現在の同地点。驚いたことに、銀行とその隣に並んでいる4軒の建物は前の画像と全く変わっていない。

4軒目の建物が荒井呉服店。このお店の娘さんは1972年にムッシュかまやつのプロデュースによって「返事はいらない」でデビューした。わずか17歳だったにもかかわらず、その少女の中にはシンガーソングライターとしての才気が溢れんばかりに宿っていた。誰あろう松任谷(荒井)由実その人だ。

さてさて、通りがかりの八王子市夢美術館では「林静一展」をやっていた。こいつはラッキーと飛び込む。美術展なんて行くのは何年ぶりだろう。

林静一はロッテ「小梅ちゃん」パッケージのイラストを書いている画家。サブカル好きには70年代の寺山修司の演劇ポスターや雑誌「ガロ」に連載されていた漫画「赤色エレジー」が有名だ。このマンガをモチーフにして、フォークシンガーのあがた森魚は名曲「赤色エレジー」をリリースし、当時50万枚という大ヒットをした。

展覧会にはロッテも協賛していて、過去の小梅ちゃん(現物)がズラリと並んでいた。それにしても初期の「小梅ちゃん」は中身の飴ちゃんも34年が経過しているわけで、変色して溶けており、かなりアレな状態だった。
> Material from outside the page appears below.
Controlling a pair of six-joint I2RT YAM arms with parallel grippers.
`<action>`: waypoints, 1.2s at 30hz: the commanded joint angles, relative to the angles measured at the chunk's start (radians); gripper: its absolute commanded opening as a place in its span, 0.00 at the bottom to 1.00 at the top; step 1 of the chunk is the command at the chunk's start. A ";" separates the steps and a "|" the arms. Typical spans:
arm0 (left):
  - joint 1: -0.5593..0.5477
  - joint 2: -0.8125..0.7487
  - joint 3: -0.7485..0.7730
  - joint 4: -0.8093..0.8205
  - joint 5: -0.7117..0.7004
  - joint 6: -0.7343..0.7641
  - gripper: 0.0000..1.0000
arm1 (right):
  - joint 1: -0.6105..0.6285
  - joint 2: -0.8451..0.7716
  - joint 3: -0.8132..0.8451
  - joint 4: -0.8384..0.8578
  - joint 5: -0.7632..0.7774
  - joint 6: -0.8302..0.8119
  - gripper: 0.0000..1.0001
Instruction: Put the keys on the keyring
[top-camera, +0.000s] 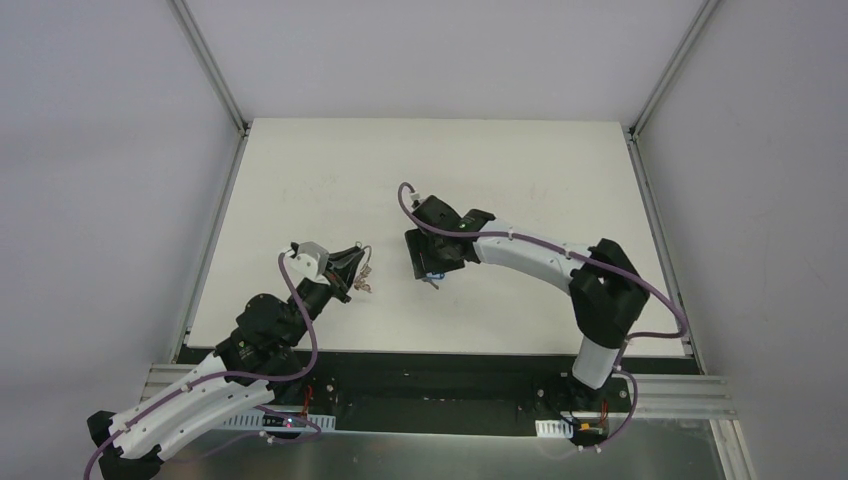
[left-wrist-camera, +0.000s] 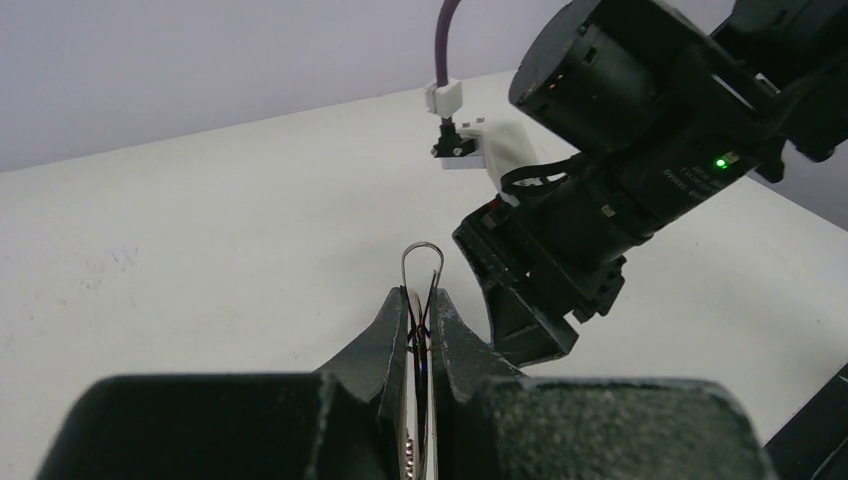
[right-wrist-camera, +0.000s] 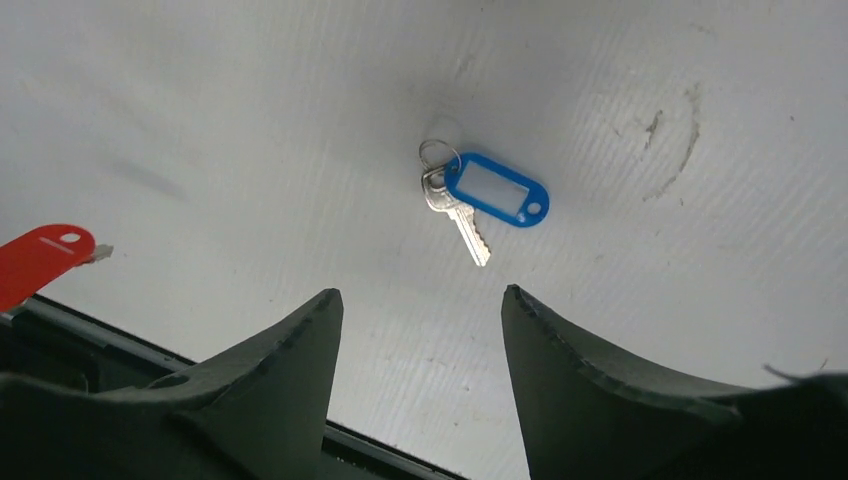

80年代にこの人が描いた女性たちは、僕と同世代ということもあって、その肩パッドなファッションが懐かしかった。最近では純粋な日本画も描いているようなのだけど、僕はやはり竹久夢二風の絵や「赤色エレジー」風の絵が好きだ。
それにしても子供の頃好きだったTV番組「狼少年ケン」で高畑勲とともにアニメーターとして仕事していたというのは意外だったぞ。